BETO O’ROURKE: There really is and when you combine that with this strain of white nationalism that has emerged during the Trump presidency. White nationalism has always been a part of America for as long as there has been an America, but this new strain that has people in these outfits that you just described, and many of whom do not have any military service yet are dressed as though they are in the military including with these face masks, body armor as you mentioned and weapons of war. These AR15s, AK47s are variants of what service members have carried in to battle going all the way back to Viet Nam. I think this is something that we have to squarely confront or just accept and be consumed by it. My hometown of El Paso saw someone who drove 600 miles from Allen, Texas with an AK47 and walked in to a Walmart in this community and opened fire on people and killing 22. He told police afterwards that he came to kill Mexicans and he posted a manifesto before the massacre saying that he was going to stop this invasion of Hispanics who are coming to this country. In many ways he was parroting the style and the content of President Trump’s speeches and Tweets. So we are up against armed racism in America and not just with shotguns and hand guns but armed with weapons of war. You are right, we have got to do something about it.

DEAN BECKER: The gentleman that you speak of there, he was able to legally carry his weapon across the parking lot and in to that Walmart because of these new allowances for open carry and so forth, but the moment that he pulled the trigger he became a criminal. We have got to find a better means to prevent that situation from just instantly turning from harmless to deadly.

BETO O’ROURKE: That is right.

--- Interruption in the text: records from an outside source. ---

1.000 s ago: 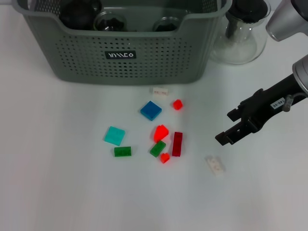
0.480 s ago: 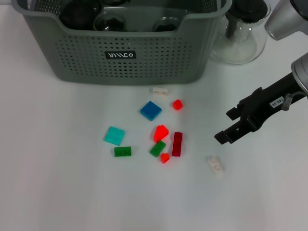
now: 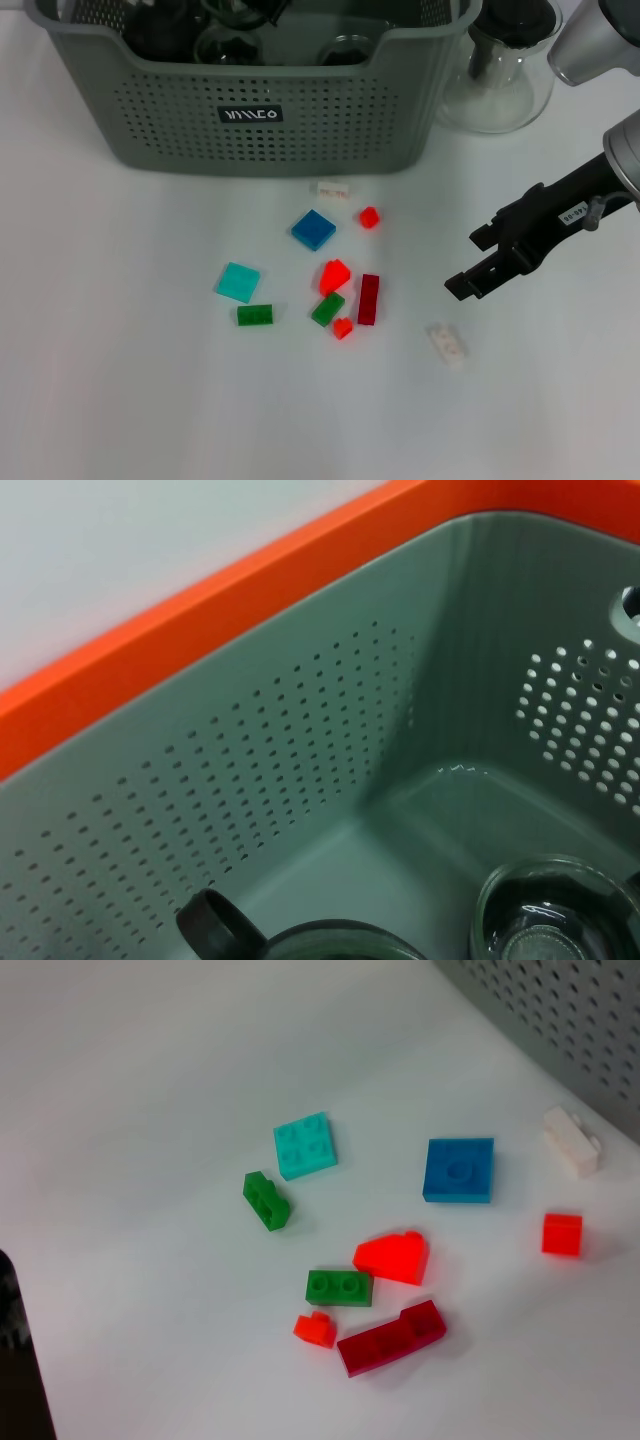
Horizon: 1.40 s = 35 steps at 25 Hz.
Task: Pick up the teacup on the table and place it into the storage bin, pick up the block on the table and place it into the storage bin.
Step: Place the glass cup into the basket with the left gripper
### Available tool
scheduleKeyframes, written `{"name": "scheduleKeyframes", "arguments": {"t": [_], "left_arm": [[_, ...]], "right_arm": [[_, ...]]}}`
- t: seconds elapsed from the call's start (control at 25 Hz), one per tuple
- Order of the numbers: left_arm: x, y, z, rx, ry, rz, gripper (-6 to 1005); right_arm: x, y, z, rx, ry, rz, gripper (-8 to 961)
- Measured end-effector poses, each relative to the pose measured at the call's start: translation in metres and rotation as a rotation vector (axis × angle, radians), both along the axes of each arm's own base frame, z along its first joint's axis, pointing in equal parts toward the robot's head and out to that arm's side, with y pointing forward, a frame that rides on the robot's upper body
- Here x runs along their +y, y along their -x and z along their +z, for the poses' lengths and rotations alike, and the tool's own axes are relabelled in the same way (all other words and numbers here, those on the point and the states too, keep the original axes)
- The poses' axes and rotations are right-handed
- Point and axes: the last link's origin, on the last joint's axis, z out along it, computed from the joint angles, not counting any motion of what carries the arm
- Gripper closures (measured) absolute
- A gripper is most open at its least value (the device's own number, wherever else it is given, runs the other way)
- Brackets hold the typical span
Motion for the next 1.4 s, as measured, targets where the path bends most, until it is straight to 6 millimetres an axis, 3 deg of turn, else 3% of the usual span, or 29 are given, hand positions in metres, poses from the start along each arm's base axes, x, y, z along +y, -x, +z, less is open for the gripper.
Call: {"name": "scheduleKeyframes", "arguments": {"t": [0.68,1.4], "left_arm": [[-0.006,0.003,-0.013,0.024,0.018,-0.015,958],[-0.007,0.009,-0.011,0.028,0.015,0.001,956]], "right_arm": [[0.001,0.001,0.0,-0.001,0.0,0.005,56],[0.001,0.001,0.0,-0.001,0.0,0.005,56]]}}
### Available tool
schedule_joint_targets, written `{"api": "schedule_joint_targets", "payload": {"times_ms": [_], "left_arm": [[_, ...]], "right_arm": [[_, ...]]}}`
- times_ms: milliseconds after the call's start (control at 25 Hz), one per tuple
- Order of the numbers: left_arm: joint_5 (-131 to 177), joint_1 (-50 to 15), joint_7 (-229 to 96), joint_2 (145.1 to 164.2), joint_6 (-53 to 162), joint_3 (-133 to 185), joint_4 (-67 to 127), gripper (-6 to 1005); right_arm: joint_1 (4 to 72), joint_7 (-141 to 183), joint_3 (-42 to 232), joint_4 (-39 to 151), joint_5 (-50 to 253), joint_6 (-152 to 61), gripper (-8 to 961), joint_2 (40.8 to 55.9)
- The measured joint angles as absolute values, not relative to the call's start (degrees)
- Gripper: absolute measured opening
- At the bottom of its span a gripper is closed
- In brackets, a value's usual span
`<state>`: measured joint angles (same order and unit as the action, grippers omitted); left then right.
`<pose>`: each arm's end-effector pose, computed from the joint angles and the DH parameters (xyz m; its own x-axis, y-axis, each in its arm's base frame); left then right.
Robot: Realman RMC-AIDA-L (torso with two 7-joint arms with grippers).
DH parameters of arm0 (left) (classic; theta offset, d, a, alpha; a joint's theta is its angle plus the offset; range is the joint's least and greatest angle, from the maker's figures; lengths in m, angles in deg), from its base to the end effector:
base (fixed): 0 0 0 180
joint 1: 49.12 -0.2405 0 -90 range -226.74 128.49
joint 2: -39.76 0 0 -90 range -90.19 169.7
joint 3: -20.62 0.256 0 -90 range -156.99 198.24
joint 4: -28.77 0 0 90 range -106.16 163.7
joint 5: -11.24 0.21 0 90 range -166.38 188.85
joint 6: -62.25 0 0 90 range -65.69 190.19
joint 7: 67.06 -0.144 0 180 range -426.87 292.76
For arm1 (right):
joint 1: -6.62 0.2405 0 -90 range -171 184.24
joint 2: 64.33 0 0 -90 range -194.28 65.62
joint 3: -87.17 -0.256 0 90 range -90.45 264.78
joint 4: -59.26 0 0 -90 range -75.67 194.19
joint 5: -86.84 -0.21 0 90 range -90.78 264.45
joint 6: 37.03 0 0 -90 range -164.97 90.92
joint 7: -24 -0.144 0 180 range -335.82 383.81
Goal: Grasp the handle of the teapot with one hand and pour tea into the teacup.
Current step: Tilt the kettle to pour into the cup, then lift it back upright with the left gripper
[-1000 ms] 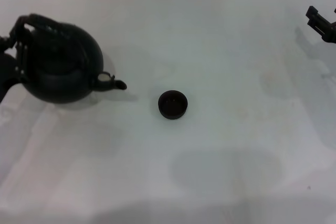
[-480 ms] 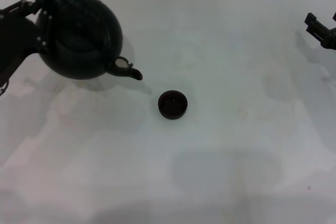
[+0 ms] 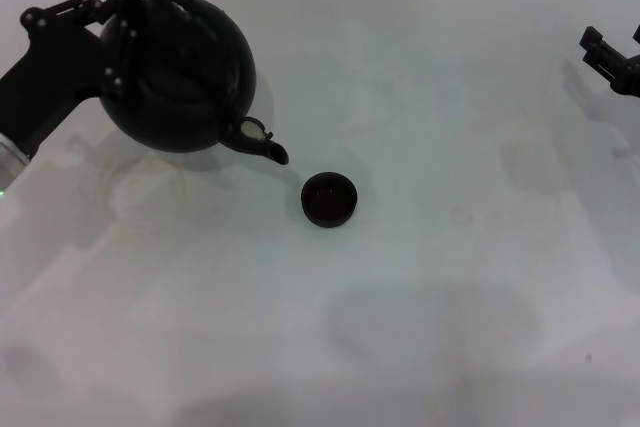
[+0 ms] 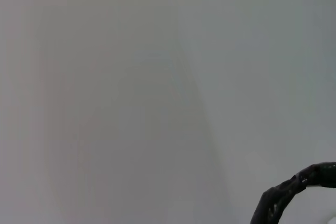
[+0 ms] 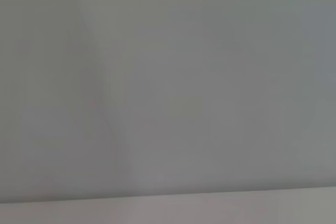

I think on the remedies for this you really have a lot of concurrence between Democrats and Republicans, gun owners and non-gun owners. Most people think you should have a universal background check and there should not be exemptions or loopholes. Most people believe there should be some kind of extreme risk protection order. In fact, the killer that we are talking about that massacred 22 people in El Paso, Texas’ mother called the police in Allen, Texas wondering why her son needed this weapon of war and the police told her there was nothing they could do about it. If she felt that he was going to be a danger to himself or someone else there should have been some mechanism she could have employed to stop him. These extreme risk protection orders would do that. I think there is now a majority in this country, and maybe a majority in Texas that agrees that weapons of war should not be sold to civilians. Those should be kept on the battlefield because they are intended solely to kill people in devastatingly high numbers as quickly as possible. We may not agree on every point, no two people ever will but I think there is consensus on the big steps that we can take so we have to stay focused on that and not throw up our hands or just assume that this is our fate. There is some control that we have over our future.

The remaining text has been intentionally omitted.